In open houses similar to Tupperware parties, Curtis Park residents almost two years ago wooed their friends with wine and cheese and the promise of riches.
But instead of kitchen gadgets, the hosts sold their neighbors $5,000 shares in six new Merchants Row brownstones being built at 26th and Champa streets – a $3 million project expected to be finished next spring.
“It was all word of mouth,” said Cathy Bellem, operating manager of the project. “People got the sense of what we were doing and got really excited about it.”
When all was said and done, more than 40 investors ponied up almost $500,000 to make sure they could choose what to build on the empty lot down the street from where many of them live, said Bellem, who lives nearby.
The group decided to buy the lot after they lost a fight to rezone it in August 2003. Those who invested belong to a limited-liability corporation in which they equally share the risks and gains of the project.
Two of the Merchants Row units have already been sold for about $600,000 apiece. The most-expensive unit still for sale is $665,000; the least expensive is $599,000.
At least a third of the new investors had already seen the unorthodox investment strategy work at the nearby Champa Terrace – a $1 million, four-unit townhome project at 2937 Champa St., started in 2002. Residents who put money into Champa Terrace made returns of about 20 percent in two years, Bellem said.
But in a neighborhood such as Curtis Park – near the historic Five Points district, just blocks north of downtown Denver – direct returns aren’t necessarily the point, said John Hayden, a real estate broker and a resident.
“Neighbors are coming together and putting their money where their mouths are,” Hayden said. “It’s a little unique to inner-city neighborhoods – you have to be committed to the community as well as to your house.”
Homeowners have also taken aggressive steps to combat crime, hiring off-duty police to watch parks and volunteering to pick up trash. Less than five blocks away from construction workers in hard hats nailing plywood sheets at Merchants Row, “no loitering” signs are pasted on boarded-up buildings.

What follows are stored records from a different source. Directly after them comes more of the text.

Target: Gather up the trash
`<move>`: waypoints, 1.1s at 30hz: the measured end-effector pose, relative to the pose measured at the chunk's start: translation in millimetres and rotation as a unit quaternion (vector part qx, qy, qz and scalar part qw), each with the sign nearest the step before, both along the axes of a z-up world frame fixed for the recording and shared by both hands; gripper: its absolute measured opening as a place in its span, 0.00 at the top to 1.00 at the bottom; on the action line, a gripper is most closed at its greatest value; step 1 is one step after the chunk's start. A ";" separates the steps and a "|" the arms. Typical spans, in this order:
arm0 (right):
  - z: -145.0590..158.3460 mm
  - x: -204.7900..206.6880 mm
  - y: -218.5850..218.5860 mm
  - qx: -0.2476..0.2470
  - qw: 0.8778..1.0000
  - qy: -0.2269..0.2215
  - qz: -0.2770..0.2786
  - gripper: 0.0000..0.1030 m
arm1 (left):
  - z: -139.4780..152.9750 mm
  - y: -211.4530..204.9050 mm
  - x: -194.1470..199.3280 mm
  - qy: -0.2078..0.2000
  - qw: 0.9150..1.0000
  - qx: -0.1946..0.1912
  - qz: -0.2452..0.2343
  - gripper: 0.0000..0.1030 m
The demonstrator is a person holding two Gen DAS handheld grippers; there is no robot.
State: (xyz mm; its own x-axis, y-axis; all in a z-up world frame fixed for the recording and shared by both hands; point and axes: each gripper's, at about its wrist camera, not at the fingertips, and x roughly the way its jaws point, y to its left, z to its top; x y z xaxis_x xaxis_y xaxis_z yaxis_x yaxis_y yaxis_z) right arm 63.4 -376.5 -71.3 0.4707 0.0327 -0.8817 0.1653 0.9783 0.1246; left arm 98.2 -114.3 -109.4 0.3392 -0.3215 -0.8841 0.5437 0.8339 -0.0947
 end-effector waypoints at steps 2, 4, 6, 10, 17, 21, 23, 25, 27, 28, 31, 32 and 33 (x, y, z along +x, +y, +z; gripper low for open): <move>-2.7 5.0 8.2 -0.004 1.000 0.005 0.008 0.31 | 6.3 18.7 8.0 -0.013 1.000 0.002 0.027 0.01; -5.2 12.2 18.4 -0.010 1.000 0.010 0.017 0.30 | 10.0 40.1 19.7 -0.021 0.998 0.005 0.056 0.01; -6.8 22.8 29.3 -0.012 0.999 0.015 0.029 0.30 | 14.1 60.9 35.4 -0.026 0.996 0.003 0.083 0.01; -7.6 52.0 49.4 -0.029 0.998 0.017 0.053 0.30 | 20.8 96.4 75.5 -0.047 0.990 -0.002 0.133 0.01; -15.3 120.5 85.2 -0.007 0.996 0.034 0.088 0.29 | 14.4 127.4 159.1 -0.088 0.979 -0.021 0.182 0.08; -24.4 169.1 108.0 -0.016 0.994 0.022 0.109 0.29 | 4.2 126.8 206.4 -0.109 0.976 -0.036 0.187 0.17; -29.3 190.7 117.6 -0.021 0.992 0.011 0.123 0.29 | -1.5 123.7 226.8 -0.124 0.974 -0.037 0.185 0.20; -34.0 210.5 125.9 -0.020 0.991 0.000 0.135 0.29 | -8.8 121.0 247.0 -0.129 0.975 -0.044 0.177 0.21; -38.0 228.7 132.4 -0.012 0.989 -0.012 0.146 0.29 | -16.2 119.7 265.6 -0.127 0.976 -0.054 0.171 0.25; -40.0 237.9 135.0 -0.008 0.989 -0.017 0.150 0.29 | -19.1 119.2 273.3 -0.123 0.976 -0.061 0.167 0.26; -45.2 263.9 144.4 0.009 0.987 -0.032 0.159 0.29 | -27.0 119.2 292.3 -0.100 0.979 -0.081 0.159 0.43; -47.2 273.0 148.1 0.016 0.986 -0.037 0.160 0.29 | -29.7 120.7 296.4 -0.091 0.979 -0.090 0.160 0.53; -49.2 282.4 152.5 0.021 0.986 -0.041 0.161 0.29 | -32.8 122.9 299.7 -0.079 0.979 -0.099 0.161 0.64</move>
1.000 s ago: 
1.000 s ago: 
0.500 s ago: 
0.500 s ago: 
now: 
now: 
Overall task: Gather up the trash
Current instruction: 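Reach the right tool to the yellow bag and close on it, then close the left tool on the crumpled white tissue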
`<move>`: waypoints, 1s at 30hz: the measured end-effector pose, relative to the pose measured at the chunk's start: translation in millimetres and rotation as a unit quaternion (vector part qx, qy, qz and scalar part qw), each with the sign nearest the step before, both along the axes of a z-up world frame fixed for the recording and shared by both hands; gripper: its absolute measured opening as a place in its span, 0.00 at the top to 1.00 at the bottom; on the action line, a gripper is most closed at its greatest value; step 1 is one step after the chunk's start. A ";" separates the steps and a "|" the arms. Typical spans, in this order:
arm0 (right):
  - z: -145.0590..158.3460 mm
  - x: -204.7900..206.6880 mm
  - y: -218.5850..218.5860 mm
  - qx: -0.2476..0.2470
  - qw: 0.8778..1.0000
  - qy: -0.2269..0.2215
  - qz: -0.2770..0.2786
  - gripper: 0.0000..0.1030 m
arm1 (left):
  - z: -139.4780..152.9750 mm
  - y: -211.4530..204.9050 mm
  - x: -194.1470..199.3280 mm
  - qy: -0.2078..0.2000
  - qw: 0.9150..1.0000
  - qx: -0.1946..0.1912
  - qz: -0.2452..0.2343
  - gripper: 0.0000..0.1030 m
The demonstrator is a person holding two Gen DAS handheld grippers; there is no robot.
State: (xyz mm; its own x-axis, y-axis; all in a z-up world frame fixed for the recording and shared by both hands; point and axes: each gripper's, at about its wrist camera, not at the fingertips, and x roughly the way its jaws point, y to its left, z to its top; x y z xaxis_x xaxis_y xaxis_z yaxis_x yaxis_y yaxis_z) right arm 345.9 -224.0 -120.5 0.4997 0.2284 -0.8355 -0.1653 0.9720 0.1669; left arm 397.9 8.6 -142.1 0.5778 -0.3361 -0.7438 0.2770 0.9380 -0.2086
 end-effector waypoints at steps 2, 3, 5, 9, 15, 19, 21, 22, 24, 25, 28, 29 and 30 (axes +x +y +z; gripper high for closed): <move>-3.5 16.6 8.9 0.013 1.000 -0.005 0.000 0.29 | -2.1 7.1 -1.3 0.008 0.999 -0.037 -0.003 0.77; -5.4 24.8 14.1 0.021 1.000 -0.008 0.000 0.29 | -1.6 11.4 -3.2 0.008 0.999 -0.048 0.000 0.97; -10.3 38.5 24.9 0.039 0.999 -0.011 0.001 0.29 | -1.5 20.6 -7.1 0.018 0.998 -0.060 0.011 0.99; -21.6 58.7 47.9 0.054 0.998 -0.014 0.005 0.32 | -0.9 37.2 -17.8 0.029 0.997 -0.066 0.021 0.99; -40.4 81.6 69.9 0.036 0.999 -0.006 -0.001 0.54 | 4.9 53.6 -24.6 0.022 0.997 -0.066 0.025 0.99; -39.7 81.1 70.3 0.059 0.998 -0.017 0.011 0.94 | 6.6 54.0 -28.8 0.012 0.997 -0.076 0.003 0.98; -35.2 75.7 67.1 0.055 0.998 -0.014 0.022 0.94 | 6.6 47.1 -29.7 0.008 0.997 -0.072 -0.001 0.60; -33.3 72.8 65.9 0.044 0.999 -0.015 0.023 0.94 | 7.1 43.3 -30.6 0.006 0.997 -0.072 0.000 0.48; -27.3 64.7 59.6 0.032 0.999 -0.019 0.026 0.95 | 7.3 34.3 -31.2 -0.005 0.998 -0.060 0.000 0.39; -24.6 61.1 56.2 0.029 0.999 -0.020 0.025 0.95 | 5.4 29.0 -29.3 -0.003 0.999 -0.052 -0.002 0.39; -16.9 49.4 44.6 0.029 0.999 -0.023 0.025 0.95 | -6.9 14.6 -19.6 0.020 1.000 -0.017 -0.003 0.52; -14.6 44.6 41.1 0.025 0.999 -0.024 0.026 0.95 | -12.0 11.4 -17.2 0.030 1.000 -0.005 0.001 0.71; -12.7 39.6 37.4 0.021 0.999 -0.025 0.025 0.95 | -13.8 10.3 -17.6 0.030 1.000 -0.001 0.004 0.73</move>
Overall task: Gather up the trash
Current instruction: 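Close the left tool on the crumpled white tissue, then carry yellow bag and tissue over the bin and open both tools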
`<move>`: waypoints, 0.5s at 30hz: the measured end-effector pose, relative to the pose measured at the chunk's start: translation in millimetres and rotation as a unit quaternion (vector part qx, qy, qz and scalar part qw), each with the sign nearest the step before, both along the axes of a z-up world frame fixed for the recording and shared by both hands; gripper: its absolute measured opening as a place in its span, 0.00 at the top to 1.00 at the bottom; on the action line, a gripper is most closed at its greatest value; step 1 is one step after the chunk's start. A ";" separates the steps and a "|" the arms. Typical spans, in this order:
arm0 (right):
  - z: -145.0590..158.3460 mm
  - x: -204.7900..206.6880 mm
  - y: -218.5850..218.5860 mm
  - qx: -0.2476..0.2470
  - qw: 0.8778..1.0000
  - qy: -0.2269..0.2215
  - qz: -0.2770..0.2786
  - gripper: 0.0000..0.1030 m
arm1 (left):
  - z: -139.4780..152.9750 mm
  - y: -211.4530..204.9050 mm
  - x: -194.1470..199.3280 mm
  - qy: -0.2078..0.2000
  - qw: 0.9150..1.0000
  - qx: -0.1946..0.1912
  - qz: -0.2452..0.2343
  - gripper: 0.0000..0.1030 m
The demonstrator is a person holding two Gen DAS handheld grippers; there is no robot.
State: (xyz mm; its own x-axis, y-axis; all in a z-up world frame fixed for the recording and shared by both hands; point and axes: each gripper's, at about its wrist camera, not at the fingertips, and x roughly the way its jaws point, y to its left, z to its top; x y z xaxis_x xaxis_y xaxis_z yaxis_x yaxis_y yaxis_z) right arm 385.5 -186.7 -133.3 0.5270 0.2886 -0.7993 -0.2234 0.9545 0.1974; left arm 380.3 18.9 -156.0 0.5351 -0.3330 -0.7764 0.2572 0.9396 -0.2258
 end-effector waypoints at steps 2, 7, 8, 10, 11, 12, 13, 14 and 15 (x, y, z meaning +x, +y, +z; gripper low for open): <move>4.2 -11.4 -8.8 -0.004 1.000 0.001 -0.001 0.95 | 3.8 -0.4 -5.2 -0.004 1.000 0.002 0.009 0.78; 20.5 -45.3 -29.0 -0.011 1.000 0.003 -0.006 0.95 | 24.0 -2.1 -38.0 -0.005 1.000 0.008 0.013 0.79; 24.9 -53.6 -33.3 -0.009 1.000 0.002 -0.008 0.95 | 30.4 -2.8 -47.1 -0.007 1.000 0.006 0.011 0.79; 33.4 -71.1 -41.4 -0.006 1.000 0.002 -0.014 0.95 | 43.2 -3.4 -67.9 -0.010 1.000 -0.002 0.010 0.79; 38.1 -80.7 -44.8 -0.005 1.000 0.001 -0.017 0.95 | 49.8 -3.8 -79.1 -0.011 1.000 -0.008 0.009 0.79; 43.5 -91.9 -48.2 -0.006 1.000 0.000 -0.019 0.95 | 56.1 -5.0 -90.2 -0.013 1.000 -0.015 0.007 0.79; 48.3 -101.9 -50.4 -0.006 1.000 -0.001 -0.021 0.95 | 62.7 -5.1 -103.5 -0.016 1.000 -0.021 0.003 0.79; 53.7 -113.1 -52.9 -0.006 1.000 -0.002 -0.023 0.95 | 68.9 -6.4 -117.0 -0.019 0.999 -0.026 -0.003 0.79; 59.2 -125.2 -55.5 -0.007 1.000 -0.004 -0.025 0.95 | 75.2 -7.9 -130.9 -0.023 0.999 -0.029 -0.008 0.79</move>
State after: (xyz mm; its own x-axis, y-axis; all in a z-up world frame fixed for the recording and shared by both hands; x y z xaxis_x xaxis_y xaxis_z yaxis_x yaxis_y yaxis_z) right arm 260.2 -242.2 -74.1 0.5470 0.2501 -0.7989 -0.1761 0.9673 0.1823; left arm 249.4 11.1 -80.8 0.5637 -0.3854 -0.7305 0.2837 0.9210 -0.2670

“We’re trying to change people’s perception of Curtis Park and Five Points,” said David Carnicelli, project architect and Bellem’s husband. “Sometimes it’s an uphill battle, but here there’s more bonding, more a sense of community.”
Positive momentum continues to grow as developers see what homeowners are doing, Hayden said. A Montessori school is moving into the former Ideal Laundry building at 25th and Curtis streets. At least two other upscale residential townhouse buildings are going up nearby. A new high-rise building is slated for 20th and Lincoln streets, and RTD light rail is expanding.
“We’re turning a new chapter on the life of the neighborhood,” Hayden said. “There will always be all income levels here. If you don’t like that, if you can’t handle it, this isn’t the place for you. But, yes, it can pay to value diversity.”